2. Les devis fournisseurs
Un modèle sans actifs, où l'on fait travailler des loueurs et des équipes, repose sur des devis rapides. Un système envoie la demande aux loueurs, compare les retours, prépare le devis client avec la marge, et suit les réponses. Ce qui prenait des allers-retours de mails prend un après-midi.
3. Le suivi des montages
Plusieurs équipes, plusieurs chantiers en même temps : une remontée vocale en fin de journée par chef d'équipe, transformée en rapport, avec l'avancement par site et les problèmes. Le dirigeant voit tout, sans appeler chacun.
Et la marque
Passer de l'autre côté, c'est aussi être trouvé : un site qui sort sur « tente pour mariage », un référencement dans les IA, et du contenu vidéo porté par quelqu'un de l'équipe. Les systèmes prospectent ; la marque fait venir. Les deux se construisent en quelques sessions, par le dirigeant, pendant la basse saison.
En résumé
- Un agent prospecte mairies, mariages et régisseurs chaque jour.
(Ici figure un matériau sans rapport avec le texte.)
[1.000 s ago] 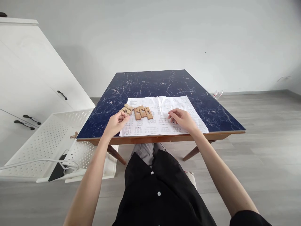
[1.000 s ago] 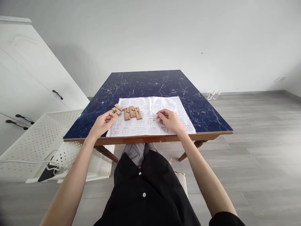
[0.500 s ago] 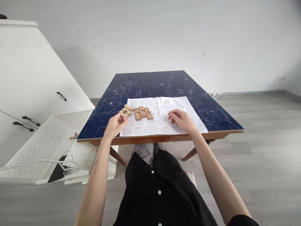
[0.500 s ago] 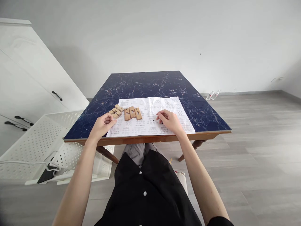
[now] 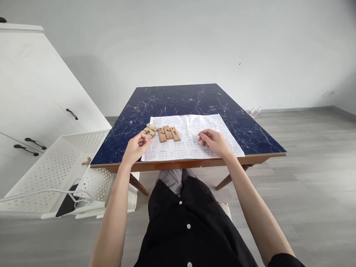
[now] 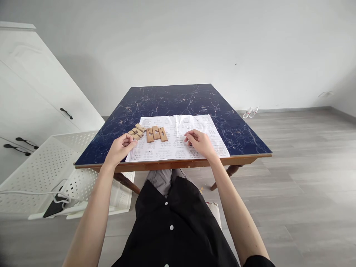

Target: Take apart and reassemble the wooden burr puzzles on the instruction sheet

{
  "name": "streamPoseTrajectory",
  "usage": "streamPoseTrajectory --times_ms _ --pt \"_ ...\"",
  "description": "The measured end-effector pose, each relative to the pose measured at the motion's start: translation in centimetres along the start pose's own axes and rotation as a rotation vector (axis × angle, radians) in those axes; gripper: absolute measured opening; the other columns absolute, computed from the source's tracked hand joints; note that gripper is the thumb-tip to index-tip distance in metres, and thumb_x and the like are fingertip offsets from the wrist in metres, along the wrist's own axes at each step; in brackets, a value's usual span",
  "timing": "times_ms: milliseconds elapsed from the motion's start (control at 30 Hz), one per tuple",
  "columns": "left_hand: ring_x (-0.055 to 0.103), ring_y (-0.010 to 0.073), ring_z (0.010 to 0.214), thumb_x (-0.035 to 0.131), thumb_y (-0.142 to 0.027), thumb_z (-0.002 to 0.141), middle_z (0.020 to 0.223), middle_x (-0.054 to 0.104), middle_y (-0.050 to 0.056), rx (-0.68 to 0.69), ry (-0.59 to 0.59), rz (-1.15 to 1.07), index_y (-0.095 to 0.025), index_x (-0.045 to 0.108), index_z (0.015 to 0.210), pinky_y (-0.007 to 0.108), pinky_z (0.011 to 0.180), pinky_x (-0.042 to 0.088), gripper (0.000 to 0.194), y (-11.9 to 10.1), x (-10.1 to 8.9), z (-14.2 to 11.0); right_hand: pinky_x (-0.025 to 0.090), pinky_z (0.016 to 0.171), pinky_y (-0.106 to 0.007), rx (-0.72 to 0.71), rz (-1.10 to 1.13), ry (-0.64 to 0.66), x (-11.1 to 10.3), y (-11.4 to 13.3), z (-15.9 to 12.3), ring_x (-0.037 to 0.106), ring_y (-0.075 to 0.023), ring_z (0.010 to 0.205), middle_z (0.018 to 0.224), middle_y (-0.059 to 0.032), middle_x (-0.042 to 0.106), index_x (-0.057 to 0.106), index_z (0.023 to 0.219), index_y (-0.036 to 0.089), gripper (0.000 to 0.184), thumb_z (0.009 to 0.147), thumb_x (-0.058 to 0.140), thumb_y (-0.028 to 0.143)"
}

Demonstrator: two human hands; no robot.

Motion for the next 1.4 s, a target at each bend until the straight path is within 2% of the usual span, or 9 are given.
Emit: streamPoseTrajectory --times_ms 600,1267,1400 --pt "0.049 0.0125 0.062 0.074 -0.04 0.084 0.072 0.054 -0.003 -0.002 -0.008 0.014 -0.022 0.052 0.081 0.024 0.058 0.037 0.029 -0.16 -0.1 -0.16 0.052 0.064 -0.034 0.006 0.012 -0.013 -0.09 0.08 -0.04 0.068 -0.0199 0.072 0.094 -0.0094 0.079 0.073 0.101 0.023 0.032 0.101 0.064 0.054" --pt "0.054 0.014 0.064 0.073 -0.044 0.087 0.074 0.057 -0.002 0.041 -0.004 0.071 -0.023 0.053 0.082 0.025 0.059 0.042 0.03 -0.3 -0.17 -0.24 0.051 0.061 -0.032 0.002 0.007 -0.024 -0.06 -0.2 0.14 0.069 -0.0194 0.072 0.094 -0.0094 0.079 0.072 0.101 0.022 0.034 0.1 0.065 0.056" --pt "0.055 0.0154 0.067 0.071 -0.042 0.089 0.076 0.059 -0.001 0.065 -0.053 0.112 -0.023 0.053 0.081 0.027 0.064 0.045 0.027 -0.77 -0.25 -0.57 0.051 0.061 -0.032 0.008 -0.003 -0.024 -0.04 0.0 0.02 0.069 -0.0195 0.072 0.094 -0.0097 0.079 0.073 0.102 0.022 0.035 0.1 0.065 0.056"
Point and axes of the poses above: each hand's wrist, its own z-axis towards the middle knuckle, its own x-axis out of the palm, y = z × x, the point moved 8 cm from there along z, towards the middle knuckle
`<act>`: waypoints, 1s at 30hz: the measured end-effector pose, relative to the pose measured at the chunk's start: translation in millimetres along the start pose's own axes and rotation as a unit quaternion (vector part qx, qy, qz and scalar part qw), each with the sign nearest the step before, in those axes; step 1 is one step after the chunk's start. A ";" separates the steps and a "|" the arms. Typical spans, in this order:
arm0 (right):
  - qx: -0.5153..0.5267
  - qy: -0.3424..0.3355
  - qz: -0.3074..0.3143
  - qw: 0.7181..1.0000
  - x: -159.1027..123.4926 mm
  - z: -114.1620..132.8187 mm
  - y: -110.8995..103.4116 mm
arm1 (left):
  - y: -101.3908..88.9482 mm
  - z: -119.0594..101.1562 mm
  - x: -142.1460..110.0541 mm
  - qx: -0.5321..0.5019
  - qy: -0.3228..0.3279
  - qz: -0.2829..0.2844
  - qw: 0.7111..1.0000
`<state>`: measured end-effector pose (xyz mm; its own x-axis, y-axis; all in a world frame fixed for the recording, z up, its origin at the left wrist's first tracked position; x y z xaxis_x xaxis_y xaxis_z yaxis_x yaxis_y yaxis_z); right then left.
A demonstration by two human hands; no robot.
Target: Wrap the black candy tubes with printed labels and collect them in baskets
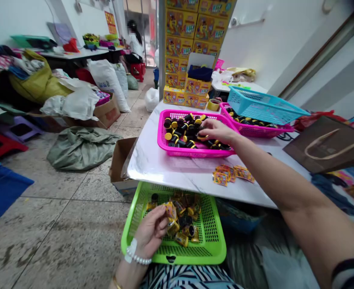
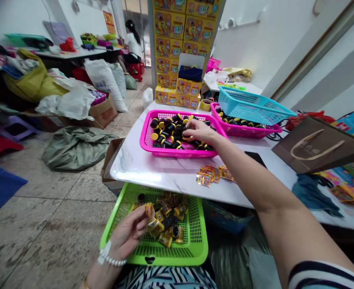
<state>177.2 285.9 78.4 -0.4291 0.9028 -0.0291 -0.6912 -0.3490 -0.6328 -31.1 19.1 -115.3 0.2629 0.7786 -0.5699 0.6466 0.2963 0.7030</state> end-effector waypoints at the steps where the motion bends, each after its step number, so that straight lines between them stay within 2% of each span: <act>1: 0.045 -0.001 -0.005 0.999 -9.0 5.0 -1.7 | 2.0 0.3 -1.1 0.000 0.000 0.007 1.000; 3: 0.120 -0.006 -0.004 0.993 -35.8 18.4 2.7 | 4.5 1.4 -3.1 0.000 -0.002 0.020 1.000; 5: 0.165 -0.019 0.016 0.986 -71.0 34.2 19.3 | 3.6 2.9 -3.3 -0.003 -0.003 0.023 1.000; 6: 0.173 -0.012 0.038 0.984 -89.9 39.6 34.0 | 2.8 4.3 -2.7 -0.005 -0.006 0.024 1.000; 8: 0.199 0.003 0.116 0.973 -126.8 45.8 76.8 | 1.7 7.8 -1.1 -0.010 -0.013 0.024 1.000; 10: 0.241 0.033 0.167 0.956 -157.0 40.2 122.6 | 2.4 12.1 0.0 -0.019 -0.024 0.021 0.999; 12: 0.303 0.075 0.175 0.934 -175.6 24.5 161.0 | 5.6 16.3 0.0 -0.024 -0.037 0.023 0.999; 15: 0.368 0.126 0.138 0.911 -185.3 -1.5 193.5 | 11.4 20.8 -0.8 -0.019 -0.052 0.030 0.998; 19: 0.374 0.151 0.091 0.911 -186.3 -15.6 201.2 | 14.6 23.7 0.6 -0.027 -0.052 0.034 0.998; 25: 0.340 0.163 0.043 0.925 -188.7 -20.7 194.9 | 13.9 28.0 5.1 -0.068 -0.056 0.031 0.996; 30: 0.317 0.168 0.074 0.931 -188.4 -16.0 201.1 | 18.9 29.4 3.4 -0.026 -0.055 0.057 0.996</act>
<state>128.4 49.6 -55.8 -0.4152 0.8234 -0.3868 -0.8883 -0.4587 -0.0229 3.0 11.0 -116.4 0.4117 0.7444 -0.5257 0.5705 0.2393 0.7856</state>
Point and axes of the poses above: each hand's wrist, its own x-axis towards the middle knuckle, its own y-axis out of the palm, z = x × y, the point moved 8 cm from there along x, towards the middle knuckle, and after that the axes turned 4 degrees about z, right-handed, at the moved point
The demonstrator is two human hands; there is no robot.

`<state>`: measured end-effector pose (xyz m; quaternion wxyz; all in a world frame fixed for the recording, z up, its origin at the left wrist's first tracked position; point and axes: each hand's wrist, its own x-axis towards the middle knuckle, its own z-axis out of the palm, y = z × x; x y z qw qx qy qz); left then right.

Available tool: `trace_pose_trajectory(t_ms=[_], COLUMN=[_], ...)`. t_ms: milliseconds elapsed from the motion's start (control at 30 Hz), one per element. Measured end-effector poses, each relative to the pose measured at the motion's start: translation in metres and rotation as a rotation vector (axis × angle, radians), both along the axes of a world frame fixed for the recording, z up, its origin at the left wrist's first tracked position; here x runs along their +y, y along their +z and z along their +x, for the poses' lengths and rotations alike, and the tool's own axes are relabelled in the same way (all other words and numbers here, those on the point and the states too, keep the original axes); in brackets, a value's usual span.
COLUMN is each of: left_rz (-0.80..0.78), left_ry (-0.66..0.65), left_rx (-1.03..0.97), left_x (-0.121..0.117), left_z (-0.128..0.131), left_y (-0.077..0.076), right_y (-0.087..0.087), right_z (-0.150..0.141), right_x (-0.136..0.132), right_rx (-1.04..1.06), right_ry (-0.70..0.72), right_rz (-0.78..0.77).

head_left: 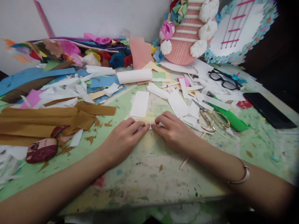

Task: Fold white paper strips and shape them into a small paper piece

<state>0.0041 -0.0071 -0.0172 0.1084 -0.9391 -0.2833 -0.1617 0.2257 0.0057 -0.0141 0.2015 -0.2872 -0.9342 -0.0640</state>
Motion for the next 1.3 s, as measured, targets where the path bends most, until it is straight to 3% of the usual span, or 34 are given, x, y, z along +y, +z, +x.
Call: trace_pose_trajectory(t_ms=[233,833,1300], left_rz=[0.044,0.001,-0.006], left_ry=[0.046,0.053,0.053], left_rx=[0.063,0.028,0.051], left_x=[-0.003,-0.001,-0.003], left_z=[0.002,-0.002,-0.001], left_y=[0.002,-0.001,0.001], right_y=[-0.003,-0.008,-0.008], right_z=[0.000,0.014,0.010], right_x=[-0.007,0.011,0.009], right_rx=[0.016,0.330,0.202], right_ry=[-0.010,-0.124,-0.130], right_rz=[0.026,-0.285,-0.142])
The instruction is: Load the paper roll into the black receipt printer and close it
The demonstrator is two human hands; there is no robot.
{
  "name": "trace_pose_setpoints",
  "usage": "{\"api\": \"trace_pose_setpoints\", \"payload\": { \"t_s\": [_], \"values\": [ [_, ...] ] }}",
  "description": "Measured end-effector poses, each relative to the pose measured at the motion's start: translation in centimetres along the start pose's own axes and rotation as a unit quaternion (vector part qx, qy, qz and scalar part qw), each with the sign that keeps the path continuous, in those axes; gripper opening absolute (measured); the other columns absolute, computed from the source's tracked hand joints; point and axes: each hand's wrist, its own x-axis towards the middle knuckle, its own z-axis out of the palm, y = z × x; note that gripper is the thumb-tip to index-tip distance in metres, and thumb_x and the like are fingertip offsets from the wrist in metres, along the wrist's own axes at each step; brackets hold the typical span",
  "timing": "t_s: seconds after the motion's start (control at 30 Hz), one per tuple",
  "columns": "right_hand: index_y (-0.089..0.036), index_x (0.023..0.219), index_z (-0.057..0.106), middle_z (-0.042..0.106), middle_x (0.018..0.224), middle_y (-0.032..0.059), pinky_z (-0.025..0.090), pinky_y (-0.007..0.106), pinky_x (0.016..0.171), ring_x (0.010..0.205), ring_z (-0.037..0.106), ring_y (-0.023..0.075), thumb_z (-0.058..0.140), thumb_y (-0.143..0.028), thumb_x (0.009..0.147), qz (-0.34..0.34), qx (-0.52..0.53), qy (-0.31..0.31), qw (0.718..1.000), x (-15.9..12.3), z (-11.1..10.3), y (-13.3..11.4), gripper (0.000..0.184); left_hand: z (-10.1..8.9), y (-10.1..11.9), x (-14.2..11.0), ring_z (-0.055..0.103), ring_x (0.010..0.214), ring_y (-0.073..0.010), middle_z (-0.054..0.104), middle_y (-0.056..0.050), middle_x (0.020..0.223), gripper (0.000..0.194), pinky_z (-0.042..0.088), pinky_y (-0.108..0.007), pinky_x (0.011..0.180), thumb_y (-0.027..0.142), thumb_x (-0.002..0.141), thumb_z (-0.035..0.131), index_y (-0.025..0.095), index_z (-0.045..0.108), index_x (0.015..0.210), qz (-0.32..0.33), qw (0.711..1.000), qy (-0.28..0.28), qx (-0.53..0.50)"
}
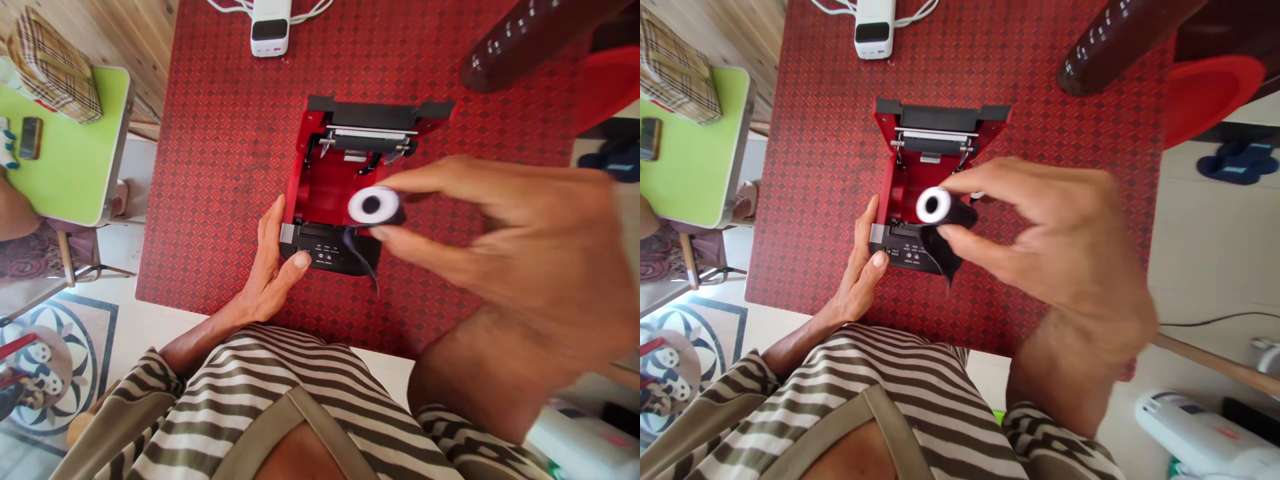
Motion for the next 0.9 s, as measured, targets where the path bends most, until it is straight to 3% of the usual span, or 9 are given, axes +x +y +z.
{"api": "trace_pose_setpoints", "payload": {
  "t_s": [0.13,0.2,0.23,0.37,0.5,0.67,0.9],
  "values": [
    [-0.044,0.120,0.099,0.097,0.108,0.0013,0.067,0.054,0.082,0.093,0.087,0.0343,0.112,-0.045,0.095,0.115,0.163,0.150,0.968,-3.8,-0.8,3.0,0.028,-0.1,-0.2,0.1,0.037,0.197,-0.0451,0.027,-0.011,0.217,0.089,0.034,-0.071,0.162,0.079,0.134,0.049,0.048,0.015,0.210,0.007,1.000,-0.001,0.010],
    [-0.045,0.117,0.099,0.097,0.109,0.0007,0.071,0.053,0.086,0.096,0.090,0.0336,0.112,-0.048,0.094,0.161,0.201,0.172,0.951,-5.6,0.2,5.1,0.026,-0.2,-0.2,0.1,0.035,0.198,-0.0455,0.025,-0.012,0.218,0.090,0.033,-0.072,0.162,0.080,0.134,0.048,0.047,0.014,0.210,0.005,1.000,-0.006,0.011],
    [-0.044,0.114,0.099,0.097,0.108,0.0011,0.073,0.052,0.083,0.095,0.091,0.0337,0.114,-0.047,0.090,0.159,0.223,0.164,0.948,-6.3,1.0,6.2,0.029,-0.3,-0.2,0.1,0.034,0.199,-0.0456,0.024,-0.012,0.219,0.088,0.031,-0.072,0.163,0.079,0.134,0.048,0.047,0.015,0.210,0.005,1.000,-0.008,0.010],
    [-0.042,0.118,0.096,0.098,0.114,0.0000,0.078,0.051,0.097,0.104,0.094,0.0310,0.109,-0.041,0.089,0.200,0.245,0.083,0.945,-8.0,4.2,9.4,0.032,-0.4,0.0,0.1,0.030,0.202,-0.0449,0.023,-0.010,0.220,0.084,0.026,-0.072,0.165,0.074,0.136,0.046,0.048,0.017,0.210,0.011,1.000,-0.008,0.004],
    [-0.039,0.122,0.094,0.097,0.114,-0.0004,0.079,0.051,0.097,0.103,0.093,0.0299,0.095,-0.043,0.093,0.214,0.233,0.023,0.949,-8.0,6.1,10.2,0.029,-0.4,0.0,0.1,0.031,0.202,-0.0453,0.022,-0.010,0.221,0.085,0.029,-0.070,0.165,0.075,0.136,0.047,0.046,0.017,0.211,0.019,1.000,-0.002,0.005],
    [-0.037,0.126,0.093,0.098,0.121,0.0008,0.078,0.052,0.107,0.112,0.096,0.0307,0.087,-0.039,0.099,0.219,0.231,-0.034,0.947,-7.4,6.4,9.8,0.027,-0.4,-0.1,0.1,0.031,0.202,-0.0454,0.022,-0.010,0.221,0.086,0.028,-0.071,0.165,0.075,0.136,0.047,0.046,0.015,0.211,0.022,1.000,-0.007,0.012],
    [-0.036,0.137,0.096,0.100,0.133,0.0040,0.079,0.056,0.119,0.118,0.097,0.0322,0.089,-0.036,0.099,0.247,0.226,-0.047,0.941,-7.7,5.2,8.8,0.039,-0.7,-0.5,0.3,0.033,0.201,-0.0453,0.025,-0.009,0.220,0.083,0.025,-0.071,0.165,0.074,0.136,0.048,0.048,0.019,0.210,0.035,0.999,-0.007,0.002]
  ]
}}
- Les devis loueurs sont demandés, comparés et transformés en devis client.
- Le suivi des montages se fait par remontées vocales transformées en rapports.
- La marque se construit en basse saison : site, référencement, contenu.
Questions fréquentes
La prospection automatique est-elle légale ?
En B2B et vers des organisations publiques, oui, dans le respect des règles de prospection et du RGPD. Un cadre est fixé au diagnostic.
Quand construire ces systèmes ?
En basse saison, en quelques sessions, pour qu'ils tournent à la saison suivante.
Faut-il des commerciaux quand même ?
Pour les gros comptes, une personne qui pilote les agents et signe. Pas pour chercher.